● **About this exercise**
All of the lines below need to be copied exactly, apart from the pictures.
═════ Data
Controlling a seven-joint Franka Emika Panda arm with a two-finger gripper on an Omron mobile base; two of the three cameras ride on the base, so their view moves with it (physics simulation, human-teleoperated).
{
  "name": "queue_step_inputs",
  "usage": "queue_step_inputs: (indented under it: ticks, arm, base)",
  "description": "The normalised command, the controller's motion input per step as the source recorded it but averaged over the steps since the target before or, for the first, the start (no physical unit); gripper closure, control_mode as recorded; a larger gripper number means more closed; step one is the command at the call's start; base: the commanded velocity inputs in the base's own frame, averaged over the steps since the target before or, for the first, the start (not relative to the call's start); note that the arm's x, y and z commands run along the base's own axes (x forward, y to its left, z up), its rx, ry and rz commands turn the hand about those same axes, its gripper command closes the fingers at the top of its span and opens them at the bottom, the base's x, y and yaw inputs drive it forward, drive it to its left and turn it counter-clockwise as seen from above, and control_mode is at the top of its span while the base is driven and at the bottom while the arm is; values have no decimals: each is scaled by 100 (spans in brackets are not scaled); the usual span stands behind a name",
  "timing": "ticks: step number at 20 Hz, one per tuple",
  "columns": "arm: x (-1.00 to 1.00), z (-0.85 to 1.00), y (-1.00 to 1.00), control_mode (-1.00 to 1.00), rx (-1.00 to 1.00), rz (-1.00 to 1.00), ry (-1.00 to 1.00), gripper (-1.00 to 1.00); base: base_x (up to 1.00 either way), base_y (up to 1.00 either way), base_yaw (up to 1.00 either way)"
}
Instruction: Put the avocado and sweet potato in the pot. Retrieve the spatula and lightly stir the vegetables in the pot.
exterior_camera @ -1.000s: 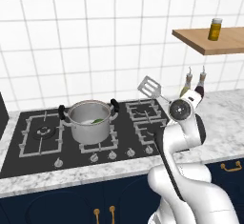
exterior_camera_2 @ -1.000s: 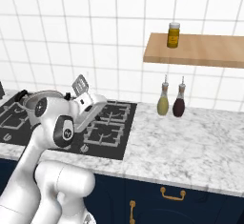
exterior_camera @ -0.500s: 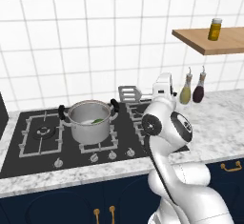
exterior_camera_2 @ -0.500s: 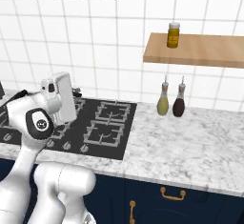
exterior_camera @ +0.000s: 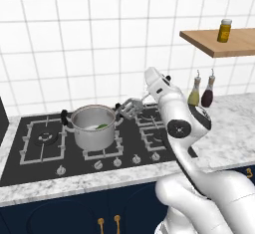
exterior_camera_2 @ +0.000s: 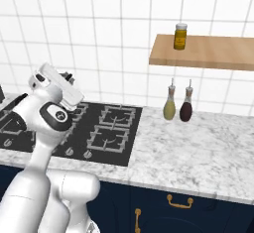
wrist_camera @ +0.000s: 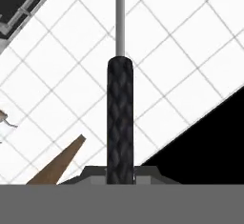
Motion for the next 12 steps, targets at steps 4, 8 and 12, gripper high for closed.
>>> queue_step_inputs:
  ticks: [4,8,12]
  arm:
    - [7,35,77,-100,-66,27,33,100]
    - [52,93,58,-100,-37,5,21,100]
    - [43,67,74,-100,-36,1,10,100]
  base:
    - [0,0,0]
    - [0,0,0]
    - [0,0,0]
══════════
● **Result of the task**
Controlling a seven-joint Franka Emika Panda arm with a two-finger gripper on an Omron mobile base; two of the three cameras ride on the base, so their view moves with it (physics simulation, human-teleoperated).
{
  "name": "queue_step_inputs",
  "usage": "queue_step_inputs: (indented under it: ticks, arm, base)",
  "description": "The normalised command, the controller's motion input per step as the source recorded it but averaged over the steps since the target before or, for the first, the start (no physical unit); gripper closure, control_mode as recorded; a larger gripper number means more closed; step one is the command at the call's start; base: the commanded velocity inputs in the base's own frame, averaged over the steps since the target before or, for the first, the start (not relative to the call's start); note that the arm's x, y and z commands run along the base's own axes (x forward, y to its left, z up), its rx, ry and rz commands turn the hand about those same axes, its gripper command closes the fingers at the top of its span and opens them at the bottom, the base's x, y and yaw inputs drive it forward, drive it to its left and turn it counter-clockwise as seen from above, and control_mode is at the top of its span while the base is driven and at the bottom while the arm is; values have no decimals: each is scaled by 100 (spans in brackets are not scaled); the usual span stands behind a name",
  "timing": "ticks: step number at 20 Hz, one per tuple",
  "columns": "arm: x (-1.00 to 1.00), z (-0.85 to 1.00), y (-1.00 to 1.00), control_mode (-1.00 to 1.00), rx (-1.00 to 1.00), rz (-1.00 to 1.00), ry (-1.00 to 1.00), gripper (-1.00 to 1.00); base: base_x (up to 1.00 either way), base_y (up to 1.00 either way), base_yaw (up to 1.00 either way)"
}
Instruction: Put the avocado and sweet potato in the pot. Retrieve the spatula and lightly stir the vegetables in the pot.
exterior_camera @ -1.000s: 
exterior_camera_2 @ -1.000s: 
exterior_camera @ -0.500s: 
exterior_camera_2 @ -0.500s: 
exterior_camera @ +0.000s: 
exterior_camera_2 @ +0.000s: 
wrist_camera @ +0.000s: 
Motion for the next 12 steps, targets at steps 4, 8 and 12, gripper high for closed.
>>> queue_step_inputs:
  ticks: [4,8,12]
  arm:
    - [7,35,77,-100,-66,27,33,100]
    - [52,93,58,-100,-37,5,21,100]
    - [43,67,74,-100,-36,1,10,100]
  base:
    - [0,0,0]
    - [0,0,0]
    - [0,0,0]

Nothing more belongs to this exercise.